== EXERCISE DESCRIPTION ==
Look below and pull out each line with the word "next".

== SOURCE INFORMATION ==
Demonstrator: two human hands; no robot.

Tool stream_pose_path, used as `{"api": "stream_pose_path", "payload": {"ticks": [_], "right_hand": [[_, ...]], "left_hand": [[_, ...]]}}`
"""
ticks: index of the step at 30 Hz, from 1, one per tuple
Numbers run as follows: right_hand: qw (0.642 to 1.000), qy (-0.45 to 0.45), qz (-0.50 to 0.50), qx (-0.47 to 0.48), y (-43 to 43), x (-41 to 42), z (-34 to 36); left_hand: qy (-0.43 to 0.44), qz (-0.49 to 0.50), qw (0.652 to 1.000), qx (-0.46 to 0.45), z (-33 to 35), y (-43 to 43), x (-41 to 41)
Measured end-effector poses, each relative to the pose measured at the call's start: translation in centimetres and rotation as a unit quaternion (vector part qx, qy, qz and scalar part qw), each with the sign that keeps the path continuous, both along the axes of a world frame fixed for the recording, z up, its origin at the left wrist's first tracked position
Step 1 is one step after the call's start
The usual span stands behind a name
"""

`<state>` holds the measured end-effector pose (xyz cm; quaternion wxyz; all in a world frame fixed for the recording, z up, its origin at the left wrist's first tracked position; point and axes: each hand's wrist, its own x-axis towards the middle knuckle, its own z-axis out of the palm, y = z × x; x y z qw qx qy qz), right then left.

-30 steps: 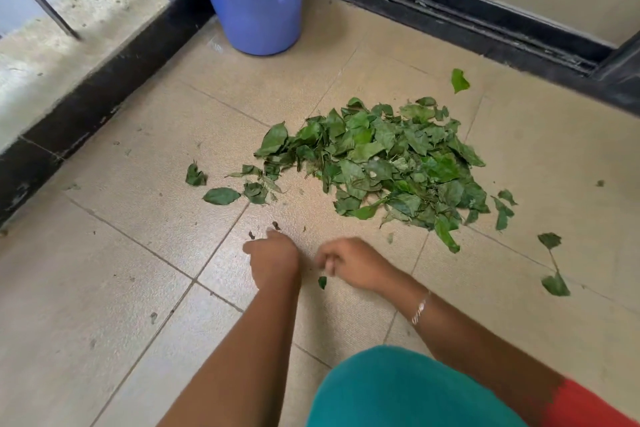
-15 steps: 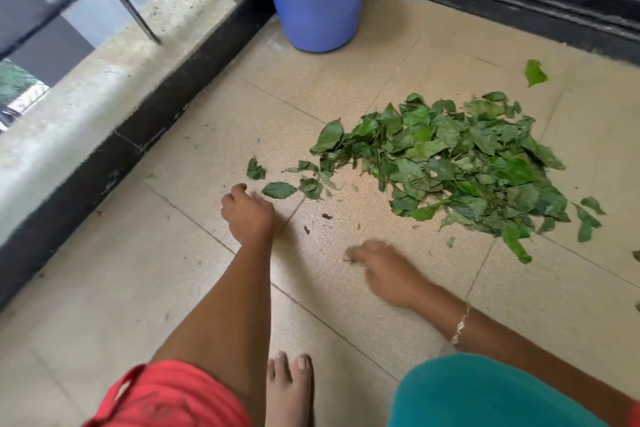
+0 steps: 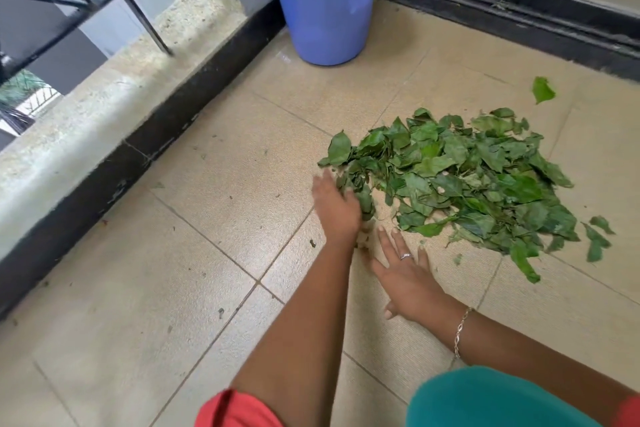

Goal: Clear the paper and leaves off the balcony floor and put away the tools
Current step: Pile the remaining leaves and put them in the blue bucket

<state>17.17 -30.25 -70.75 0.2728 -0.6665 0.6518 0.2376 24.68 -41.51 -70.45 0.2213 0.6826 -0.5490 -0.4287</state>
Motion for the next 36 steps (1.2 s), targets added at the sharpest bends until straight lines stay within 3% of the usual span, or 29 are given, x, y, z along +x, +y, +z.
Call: {"api": "stream_pose_path", "payload": {"ticks": [3,6,8,10,12,14,16,18,20,22,23,25,29,32,34,36], "right_hand": [[1.000,0.001,0.002,0.007,0.0,-0.1,0.0],[1.000,-0.007,0.003,-0.001,0.0,-0.1,0.0],[1.000,-0.006,-0.002,0.002,-0.1,-0.1,0.4],[1.000,0.007,0.002,0.005,-0.1,-0.3,1.3],[0.997,-0.012,-0.040,-0.057,0.0,-1.1,2.2],[0.982,-0.054,-0.062,-0.171,0.5,-1.9,2.4],[0.972,-0.118,-0.047,-0.197,1.3,-1.9,2.4],[0.971,-0.171,-0.078,-0.145,2.1,-1.8,1.7],[0.969,-0.181,-0.111,-0.128,2.2,-2.9,0.4],[0.961,-0.171,-0.161,-0.143,1.6,-5.0,-0.8],[0.954,-0.170,-0.197,-0.151,1.0,-6.2,-1.2],[0.946,-0.163,-0.226,-0.164,-1.0,-8.7,-1.1],[0.951,-0.168,-0.212,-0.151,-6.5,-13.0,0.5],[0.949,-0.164,-0.223,-0.150,-10.4,-15.6,2.8],[0.944,-0.146,-0.244,-0.169,-11.3,-16.6,4.4],[0.935,-0.144,-0.257,-0.195,-9.4,-16.3,5.5]], "left_hand": [[-0.157,0.128,0.977,0.072,-0.7,0.9,2.2],[-0.149,0.120,0.976,0.104,-1.4,2.1,2.8],[-0.082,0.037,0.995,0.052,-1.4,3.0,1.0],[0.079,-0.036,0.996,0.031,0.3,3.8,-2.0],[0.161,-0.020,0.986,0.039,2.0,3.6,-3.8],[0.103,0.027,0.994,0.009,3.1,2.1,-3.5],[-0.046,-0.003,0.998,0.037,2.7,0.5,-0.9],[-0.140,-0.130,0.963,0.188,2.8,0.1,1.6],[-0.149,-0.265,0.866,0.396,3.4,1.0,2.5],[-0.186,-0.366,0.785,0.464,3.2,1.9,2.0],[-0.199,-0.396,0.774,0.452,2.7,2.0,1.4],[-0.199,-0.427,0.784,0.404,1.9,1.7,0.2],[-0.108,-0.407,0.857,0.299,1.6,-0.8,-1.8],[-0.084,-0.418,0.894,0.136,2.1,-2.5,-3.6],[-0.116,-0.449,0.885,0.037,2.1,-2.6,-4.7],[-0.194,-0.499,0.844,-0.013,1.9,-2.1,-5.5]]}}
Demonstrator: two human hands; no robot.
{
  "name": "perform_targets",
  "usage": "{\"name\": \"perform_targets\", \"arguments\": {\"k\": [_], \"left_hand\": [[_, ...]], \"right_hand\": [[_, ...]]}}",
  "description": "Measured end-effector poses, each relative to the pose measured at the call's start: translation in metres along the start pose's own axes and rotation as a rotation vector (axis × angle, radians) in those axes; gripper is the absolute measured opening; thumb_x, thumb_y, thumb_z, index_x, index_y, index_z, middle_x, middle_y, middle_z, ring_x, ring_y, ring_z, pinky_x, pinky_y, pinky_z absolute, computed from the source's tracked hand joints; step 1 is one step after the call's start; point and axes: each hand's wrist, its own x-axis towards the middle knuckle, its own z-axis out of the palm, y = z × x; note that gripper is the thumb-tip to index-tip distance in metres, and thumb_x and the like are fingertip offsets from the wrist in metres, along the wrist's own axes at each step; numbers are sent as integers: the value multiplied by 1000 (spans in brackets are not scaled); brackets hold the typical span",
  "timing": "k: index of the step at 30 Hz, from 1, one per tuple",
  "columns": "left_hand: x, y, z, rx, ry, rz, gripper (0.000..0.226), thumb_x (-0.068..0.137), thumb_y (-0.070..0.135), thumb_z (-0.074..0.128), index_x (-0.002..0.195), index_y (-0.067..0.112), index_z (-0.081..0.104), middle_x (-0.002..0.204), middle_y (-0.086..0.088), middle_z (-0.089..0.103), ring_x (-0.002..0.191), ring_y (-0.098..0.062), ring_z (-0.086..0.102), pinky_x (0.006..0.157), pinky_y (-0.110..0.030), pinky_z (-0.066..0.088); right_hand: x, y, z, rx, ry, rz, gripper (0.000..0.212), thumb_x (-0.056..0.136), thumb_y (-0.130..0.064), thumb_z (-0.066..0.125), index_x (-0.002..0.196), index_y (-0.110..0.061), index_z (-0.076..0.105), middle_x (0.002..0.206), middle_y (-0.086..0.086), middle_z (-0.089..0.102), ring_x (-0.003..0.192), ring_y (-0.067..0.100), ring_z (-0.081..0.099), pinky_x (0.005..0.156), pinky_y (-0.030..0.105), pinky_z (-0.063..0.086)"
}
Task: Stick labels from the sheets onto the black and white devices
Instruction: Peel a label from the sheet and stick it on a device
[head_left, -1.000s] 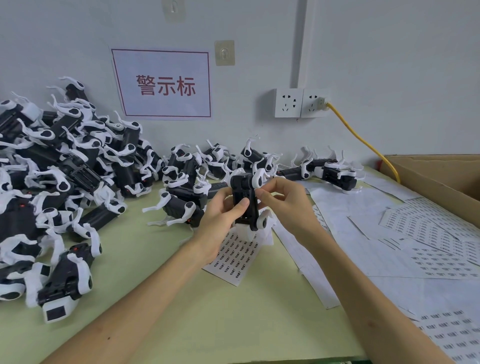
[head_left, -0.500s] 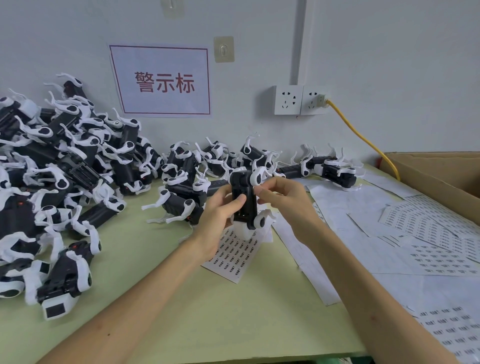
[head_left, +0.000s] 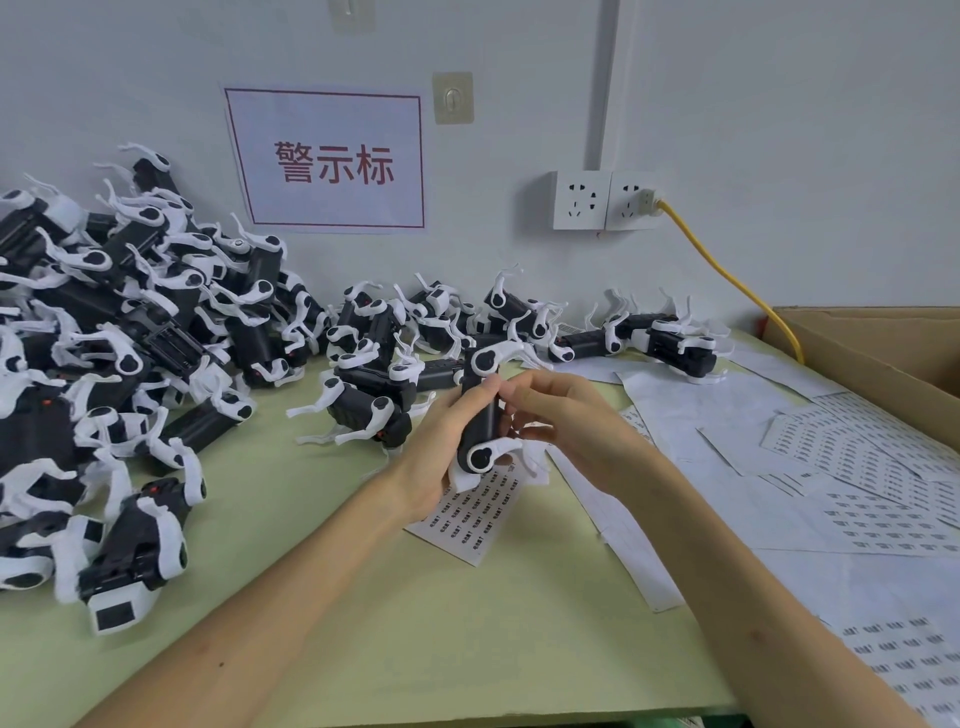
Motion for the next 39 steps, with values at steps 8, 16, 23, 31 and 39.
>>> {"name": "perform_targets", "arguments": {"k": [8, 16, 23, 31, 39], "left_hand": [[-2, 0, 4, -57, 61, -48, 43, 99, 51, 54, 102, 14, 76, 96, -15, 67, 85, -28, 69, 78, -45, 60], [-6, 0, 9, -146, -16, -29, 55, 91, 52, 51, 121, 9, 66, 111, -18, 61, 95, -29, 67, 75, -45, 61], [-6, 0, 4, -86, 44, -61, 52, 100, 56, 42, 92, 19, 77, 89, -11, 73, 70, -20, 71, 57, -29, 56], [-1, 1, 6, -265, 32, -101, 51, 98, 50, 44, 120, 8, 64, 107, -18, 62, 86, -29, 65, 74, -44, 59], [3, -6, 7, -145, 89, -89, 45, 99, 51, 51, 115, 14, 71, 104, -11, 75, 89, -23, 71, 80, -39, 60]], "right_hand": [[2, 1, 2, 19, 12, 1, 14, 97, -13, 66, 83, -11, 66, 76, 4, 60, 64, 13, 56, 63, 20, 49], [3, 2, -1, 39, 45, 18, 18, 96, -14, 66, 78, -15, 66, 72, 2, 56, 61, 12, 51, 57, 18, 43], [3, 2, 1, 53, 35, 16, 14, 97, -11, 64, 83, -10, 65, 75, 5, 59, 60, 13, 54, 56, 19, 47], [5, 2, 2, 55, 109, 25, 14, 96, -12, 65, 82, -10, 65, 73, 6, 60, 59, 13, 54, 56, 19, 46], [3, 0, 2, 65, 128, 50, 15, 95, -14, 67, 81, -12, 64, 72, 3, 62, 58, 11, 56, 56, 16, 46]]}}
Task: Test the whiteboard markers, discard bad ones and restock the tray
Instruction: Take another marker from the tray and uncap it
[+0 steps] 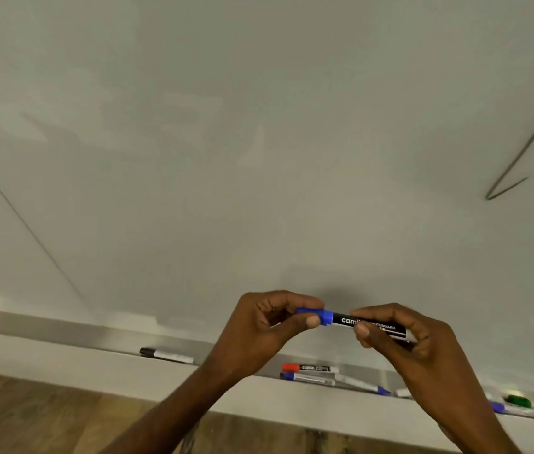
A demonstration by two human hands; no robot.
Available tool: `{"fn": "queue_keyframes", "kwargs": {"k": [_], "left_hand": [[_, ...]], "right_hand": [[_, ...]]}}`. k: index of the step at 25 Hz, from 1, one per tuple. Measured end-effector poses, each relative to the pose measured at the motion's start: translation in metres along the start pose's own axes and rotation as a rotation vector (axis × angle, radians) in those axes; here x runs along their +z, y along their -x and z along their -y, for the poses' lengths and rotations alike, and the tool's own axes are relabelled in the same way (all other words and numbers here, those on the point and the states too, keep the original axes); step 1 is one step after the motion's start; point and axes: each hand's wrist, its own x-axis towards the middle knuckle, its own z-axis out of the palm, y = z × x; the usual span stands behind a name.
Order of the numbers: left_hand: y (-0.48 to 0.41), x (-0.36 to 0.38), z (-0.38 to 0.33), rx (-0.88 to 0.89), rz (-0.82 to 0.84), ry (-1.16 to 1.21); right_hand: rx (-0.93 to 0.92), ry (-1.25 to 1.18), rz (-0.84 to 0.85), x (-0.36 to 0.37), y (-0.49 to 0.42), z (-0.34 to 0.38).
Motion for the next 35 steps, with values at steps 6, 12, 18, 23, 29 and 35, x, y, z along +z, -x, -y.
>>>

== ANSWER BOX ==
Motion for the next 36 steps (1.2 s), targets added at the sharpest bends until straight lines stay within 3% of the usual span, or 29 are given, x, y, z along +x, +y, +z.
Motion for the next 39 steps, with values at steps 8, 16, 23, 31 and 39.
Motion for the next 35 steps, with values at steps 6, 12, 18, 23, 29 and 35, x, y, z along +z, -x, -y.

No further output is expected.